En la sesión del pasado miércoles, sólo los diputados de Proyecto Sur apuntaron al objetivo real de la reforma de la Carta Orgánica del BCRA: obtener capitales para maquillar el déficit fiscal y pagar deuda ilegítima (por más de 5600 millones de dólares), en concreto la del Club de París, contraída en su mayor parte durante la última dictadura militar.
A pocos días del 24 de marzo, es una afrenta contra la Nación y el Pueblo que un Ejecutivo que se dice defensor de los Derechos Humanos siga pagando deudas contraídas por Jorge Rafael Videla y su gobierno genocida, máxime cuando se trata de deuda privada plagada de irregularidades y que fuera ilegalmente contraída y estatizada por la dictadura.
El kirchnerismo sigue adelante trasladando sumas exorbitantes de dólares al extranjero, y desdeñando los fallos que son un hito en la jurisprudencia argentina. Hablamos del dictamen del juez Jorge Ballesteros, de mediados de 2000, que encontró 477 ilícitos en la deuda pública. Es la conciencia colonial que sigue cultivando nuestra dirigencia política lo que de seguro llevará esta semana al Senado de la Nación a ratificar el proyecto obtuviera media sanción en Diputados.
La extensa sesión del pasado miércoles fue poco más que una puesta en escena plagada de retórica y “buenas intenciones”; el oficialismo, como es ya costumbre, se abocó a remarcar los aspectos “nacionales, populares”, de la reforma… La posibilidad de una mayor intervención del Banco Central sobre la economía y las finanzas, se dijo, es un acto de soberanía.
El proyecto se refiere, por ejemplo, a “"establecer políticas diferenciadas orientadas a las pequeñas y medianas empresas y las economías regionales". Pero no habla, por ejemplo, del expolio sojero, de la megaminería depredadora, ni de promover el transporte ferroviario a escala nacional a fin de que las economías regionales ganen en productividad. Es decir, el proyecto oficial, en este caso como en muchos otros, habla en teoría, sobre el vacío.
Se propone incentivar el "empleo", y abogar por la "estabilidad monetaria, financiera y el desarrollo económico con equidad social". Pero nada se dice sobre las insuficiencias estructurales del modelo, ni de la necesidad de inversión productiva sobre áreas estratégicas de la economía (energía e industria de avanzada, fundamentalmente).

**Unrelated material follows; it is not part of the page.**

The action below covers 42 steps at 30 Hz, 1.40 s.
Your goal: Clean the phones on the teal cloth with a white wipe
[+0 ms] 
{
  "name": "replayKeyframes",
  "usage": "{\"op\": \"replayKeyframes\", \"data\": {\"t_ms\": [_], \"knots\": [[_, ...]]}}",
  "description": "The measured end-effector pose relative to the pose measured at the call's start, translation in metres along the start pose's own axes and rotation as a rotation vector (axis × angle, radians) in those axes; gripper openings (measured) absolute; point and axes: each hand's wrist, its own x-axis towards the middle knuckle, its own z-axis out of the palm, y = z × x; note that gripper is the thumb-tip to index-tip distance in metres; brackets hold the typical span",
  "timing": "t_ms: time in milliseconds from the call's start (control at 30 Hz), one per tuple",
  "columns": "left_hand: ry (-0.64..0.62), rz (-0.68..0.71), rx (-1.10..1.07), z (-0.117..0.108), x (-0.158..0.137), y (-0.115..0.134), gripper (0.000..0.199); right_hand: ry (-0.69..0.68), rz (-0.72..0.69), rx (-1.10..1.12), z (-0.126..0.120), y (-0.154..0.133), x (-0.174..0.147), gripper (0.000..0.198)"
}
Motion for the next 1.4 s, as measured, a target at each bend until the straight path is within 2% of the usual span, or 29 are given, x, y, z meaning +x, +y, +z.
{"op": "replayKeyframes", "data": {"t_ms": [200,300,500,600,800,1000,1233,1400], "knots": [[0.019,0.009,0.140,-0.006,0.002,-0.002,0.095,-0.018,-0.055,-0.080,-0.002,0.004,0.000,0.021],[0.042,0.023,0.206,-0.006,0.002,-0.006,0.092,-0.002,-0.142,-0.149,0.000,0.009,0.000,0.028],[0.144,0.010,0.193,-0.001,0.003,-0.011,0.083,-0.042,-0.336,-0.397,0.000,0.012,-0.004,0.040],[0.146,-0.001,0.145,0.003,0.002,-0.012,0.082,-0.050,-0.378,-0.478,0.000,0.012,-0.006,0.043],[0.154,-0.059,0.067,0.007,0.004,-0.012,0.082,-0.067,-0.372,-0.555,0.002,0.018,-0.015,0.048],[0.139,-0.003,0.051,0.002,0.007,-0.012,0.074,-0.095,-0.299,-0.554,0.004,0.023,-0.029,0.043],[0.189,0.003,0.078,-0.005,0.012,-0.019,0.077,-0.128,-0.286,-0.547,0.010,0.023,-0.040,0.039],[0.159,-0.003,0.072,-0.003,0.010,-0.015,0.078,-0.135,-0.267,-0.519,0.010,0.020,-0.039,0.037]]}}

Lo que interesa, en suma, tapar el agujero fiscal: entre vencimientos de deuda, adelantos transitorios y utilidades, el Gobierno podrá disponer -entre reservas y emisión de moneda- alrededor de 170.000 millones de pesos para cubrirse las espaldas. Vemos las consecuencias de la fiesta irresponsable del derroche clientelar e improductivo de estos años. Se viene el ajuste.